▶ **Required work**
Output every line below exactly.

▶ **Stored data**

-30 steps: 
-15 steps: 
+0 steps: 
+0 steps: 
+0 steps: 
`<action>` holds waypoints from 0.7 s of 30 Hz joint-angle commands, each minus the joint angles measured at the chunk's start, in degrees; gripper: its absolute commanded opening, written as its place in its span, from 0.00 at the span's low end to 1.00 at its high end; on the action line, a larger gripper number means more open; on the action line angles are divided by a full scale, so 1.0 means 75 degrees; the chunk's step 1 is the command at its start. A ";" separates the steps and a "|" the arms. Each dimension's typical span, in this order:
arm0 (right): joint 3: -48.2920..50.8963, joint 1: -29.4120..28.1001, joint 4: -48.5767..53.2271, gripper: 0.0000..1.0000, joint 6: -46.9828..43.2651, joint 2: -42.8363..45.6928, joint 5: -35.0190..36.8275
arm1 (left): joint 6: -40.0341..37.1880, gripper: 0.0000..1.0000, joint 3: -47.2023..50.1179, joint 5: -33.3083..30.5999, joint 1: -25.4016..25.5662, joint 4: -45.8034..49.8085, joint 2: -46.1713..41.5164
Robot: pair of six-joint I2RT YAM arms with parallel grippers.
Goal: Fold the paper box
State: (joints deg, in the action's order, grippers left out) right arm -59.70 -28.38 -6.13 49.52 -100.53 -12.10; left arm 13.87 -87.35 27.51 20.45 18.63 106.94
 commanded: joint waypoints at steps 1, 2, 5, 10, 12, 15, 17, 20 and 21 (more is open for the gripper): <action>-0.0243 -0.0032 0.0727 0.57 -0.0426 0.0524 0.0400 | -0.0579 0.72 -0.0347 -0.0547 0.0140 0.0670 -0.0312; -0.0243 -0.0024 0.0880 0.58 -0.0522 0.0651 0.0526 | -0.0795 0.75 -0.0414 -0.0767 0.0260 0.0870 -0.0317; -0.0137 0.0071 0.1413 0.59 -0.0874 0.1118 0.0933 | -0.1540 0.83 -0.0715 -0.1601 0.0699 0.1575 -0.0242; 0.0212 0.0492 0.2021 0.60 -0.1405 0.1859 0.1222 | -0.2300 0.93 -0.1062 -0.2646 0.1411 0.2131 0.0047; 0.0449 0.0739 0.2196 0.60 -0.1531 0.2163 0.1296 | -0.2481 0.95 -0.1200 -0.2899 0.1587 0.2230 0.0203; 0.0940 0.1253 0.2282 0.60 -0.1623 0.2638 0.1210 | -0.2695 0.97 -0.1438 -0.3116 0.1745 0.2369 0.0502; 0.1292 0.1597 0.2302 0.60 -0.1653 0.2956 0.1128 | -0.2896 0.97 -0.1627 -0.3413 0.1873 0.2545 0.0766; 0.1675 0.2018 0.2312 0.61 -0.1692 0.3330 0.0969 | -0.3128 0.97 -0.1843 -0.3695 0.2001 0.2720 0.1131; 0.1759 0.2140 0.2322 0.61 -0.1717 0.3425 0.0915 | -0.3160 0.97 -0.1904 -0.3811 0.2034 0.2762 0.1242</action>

▶ **Solution for this task**
-30 steps: 
-15 steps: 
+0 steps: 
+0 steps: 
+0 steps: 
`<action>` holds waypoints from 0.7 s of 30 Hz joint-angle commands, each minus the joint angles measured at the chunk's start, in degrees; gripper: its absolute commanded opening, written as its place in its span, from 0.00 at the span's low end to 1.00 at its high end; on the action line, a larger gripper number means more open; on the action line angles are divided by a full scale, so 1.0 means 75 degrees; the chunk's step 1 is the command at its start. A ";" separates the steps and a "|" the arms. Each dimension's typical span, in this order:
arm0 (right): joint 3: -48.2920..50.8963, joint 1: -29.4120..28.1001, joint 4: -48.5767..53.2271, gripper: 0.0000..1.0000, joint 6: -46.9828..43.2651, joint 2: -42.8363..45.6928, joint 5: -35.0190..36.8275
arm1 (left): joint 6: -40.0341..37.1880, gripper: 0.0000..1.0000, joint 3: -47.2023..50.1179, joint 5: -33.3083..30.5999, joint 1: -25.4016..25.5662, joint 4: -45.8034..49.8085, joint 2: -46.1713..41.5164
Robot: pair of six-joint I2RT YAM arms with parallel grippers.
Goal: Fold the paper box
State: (joints deg, in the action's order, grippers left out) right arm -59.70 -28.38 -6.13 49.52 -100.53 -12.10; left arm 13.87 -87.35 27.51 20.45 18.63 106.94
 commanded: joint waypoints at steps 1, 2, 5, 10, 12, 15, 17, 20 and 21 (more is open for the gripper): <action>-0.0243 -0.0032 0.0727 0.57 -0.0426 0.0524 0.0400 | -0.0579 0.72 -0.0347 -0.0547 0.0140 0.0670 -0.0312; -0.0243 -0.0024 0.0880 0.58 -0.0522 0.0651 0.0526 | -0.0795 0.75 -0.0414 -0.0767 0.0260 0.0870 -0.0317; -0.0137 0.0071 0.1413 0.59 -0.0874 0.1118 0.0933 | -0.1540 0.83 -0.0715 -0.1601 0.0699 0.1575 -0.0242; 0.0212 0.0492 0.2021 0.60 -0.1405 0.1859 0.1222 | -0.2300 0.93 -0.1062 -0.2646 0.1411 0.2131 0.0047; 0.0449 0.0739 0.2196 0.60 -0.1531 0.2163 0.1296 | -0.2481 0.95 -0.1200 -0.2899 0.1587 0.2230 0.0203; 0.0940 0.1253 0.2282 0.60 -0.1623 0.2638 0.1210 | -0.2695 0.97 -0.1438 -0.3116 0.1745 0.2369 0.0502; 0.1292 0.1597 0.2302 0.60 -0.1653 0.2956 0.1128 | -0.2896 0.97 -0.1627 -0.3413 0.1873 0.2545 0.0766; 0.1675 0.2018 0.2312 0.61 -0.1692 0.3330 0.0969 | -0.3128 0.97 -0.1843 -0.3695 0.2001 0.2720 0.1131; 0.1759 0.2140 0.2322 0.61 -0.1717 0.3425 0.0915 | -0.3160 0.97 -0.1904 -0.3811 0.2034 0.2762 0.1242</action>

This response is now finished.